WORK ORDER: In the listing that follows, the lines starting at the one containing "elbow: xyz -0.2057" and ending at the one containing "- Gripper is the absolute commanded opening" are to be returned exactly, both boundary lines included, and no others.

__________

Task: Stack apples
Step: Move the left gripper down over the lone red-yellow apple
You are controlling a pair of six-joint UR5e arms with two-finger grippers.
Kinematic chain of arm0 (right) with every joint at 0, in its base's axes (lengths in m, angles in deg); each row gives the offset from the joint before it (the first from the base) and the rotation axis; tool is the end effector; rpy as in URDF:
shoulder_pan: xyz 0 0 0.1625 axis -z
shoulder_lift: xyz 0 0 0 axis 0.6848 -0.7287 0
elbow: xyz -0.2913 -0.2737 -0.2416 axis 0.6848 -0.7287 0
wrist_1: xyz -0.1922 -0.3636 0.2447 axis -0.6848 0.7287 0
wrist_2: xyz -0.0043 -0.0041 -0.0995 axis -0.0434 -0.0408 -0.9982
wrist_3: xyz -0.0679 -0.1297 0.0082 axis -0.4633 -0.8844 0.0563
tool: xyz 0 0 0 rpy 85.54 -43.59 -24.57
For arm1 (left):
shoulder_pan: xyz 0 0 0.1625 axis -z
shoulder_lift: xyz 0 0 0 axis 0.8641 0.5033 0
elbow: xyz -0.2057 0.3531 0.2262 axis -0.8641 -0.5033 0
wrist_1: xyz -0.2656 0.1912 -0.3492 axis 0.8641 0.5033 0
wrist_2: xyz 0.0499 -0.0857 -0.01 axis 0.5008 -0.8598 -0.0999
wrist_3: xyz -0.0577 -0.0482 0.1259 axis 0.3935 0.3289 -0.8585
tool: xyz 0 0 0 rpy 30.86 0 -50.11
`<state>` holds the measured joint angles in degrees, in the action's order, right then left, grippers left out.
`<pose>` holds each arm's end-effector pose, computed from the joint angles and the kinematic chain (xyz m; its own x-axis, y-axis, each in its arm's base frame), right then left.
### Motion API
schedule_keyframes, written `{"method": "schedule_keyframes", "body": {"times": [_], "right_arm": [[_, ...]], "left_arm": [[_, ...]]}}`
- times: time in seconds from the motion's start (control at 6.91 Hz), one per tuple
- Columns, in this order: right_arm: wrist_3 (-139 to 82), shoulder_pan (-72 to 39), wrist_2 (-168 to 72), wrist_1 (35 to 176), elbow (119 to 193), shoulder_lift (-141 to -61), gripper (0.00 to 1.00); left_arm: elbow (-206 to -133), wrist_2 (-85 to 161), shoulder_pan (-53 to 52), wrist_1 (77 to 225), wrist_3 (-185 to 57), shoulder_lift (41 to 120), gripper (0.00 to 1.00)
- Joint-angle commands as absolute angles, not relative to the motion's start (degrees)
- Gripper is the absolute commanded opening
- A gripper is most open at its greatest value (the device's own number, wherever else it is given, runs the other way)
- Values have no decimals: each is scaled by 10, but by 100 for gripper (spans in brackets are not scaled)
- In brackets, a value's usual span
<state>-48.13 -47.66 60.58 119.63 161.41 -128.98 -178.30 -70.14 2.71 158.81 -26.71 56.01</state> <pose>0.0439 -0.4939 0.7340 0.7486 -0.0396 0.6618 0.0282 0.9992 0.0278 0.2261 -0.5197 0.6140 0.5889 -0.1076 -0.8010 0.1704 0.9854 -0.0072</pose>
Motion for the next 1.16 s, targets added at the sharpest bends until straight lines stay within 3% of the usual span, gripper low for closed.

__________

TASK ANSWER:
elbow: xyz -0.2057 0.3531 0.2262 axis -0.8641 -0.5033 0
wrist_1: xyz -0.2656 0.1912 -0.3492 axis 0.8641 0.5033 0
wrist_2: xyz 0.0499 -0.0857 -0.01 axis 0.5008 -0.8598 -0.0999
wrist_3: xyz -0.0577 -0.0482 0.1259 axis 0.3935 0.3289 -0.8585
tool: xyz 0 0 0 rpy 30.86 0 -50.11
`<state>` holds the measured joint angles in degrees, in the action's order, right then left, grippers left out.
`<pose>` holds each arm's end-effector pose, computed from the joint angles and the kinematic chain (xyz m; its own x-axis, y-axis, each in its arm's base frame), right then left.
### Motion API
schedule_keyframes, written `{"method": "schedule_keyframes", "body": {"times": [_], "right_arm": [[_, ...]], "left_arm": [[_, ...]]}}`
- times: time in seconds from the motion's start (control at 6.91 Hz), one per tuple
- Columns, in this order: right_arm: wrist_3 (-139 to 82), shoulder_pan (-72 to 39), wrist_2 (-168 to 72), wrist_1 (35 to 176), elbow (119 to 193), shoulder_lift (-141 to -61), gripper (0.00 to 1.00); left_arm: elbow (-206 to -133), wrist_2 (-85 to 161), shoulder_pan (-53 to 52), wrist_1 (77 to 225), wrist_3 (-185 to 57), shoulder_lift (41 to 120), gripper (0.00 to 1.00)
- Joint-angle commands as absolute angles, not relative to the motion's start (degrees)
- Gripper is the absolute commanded opening

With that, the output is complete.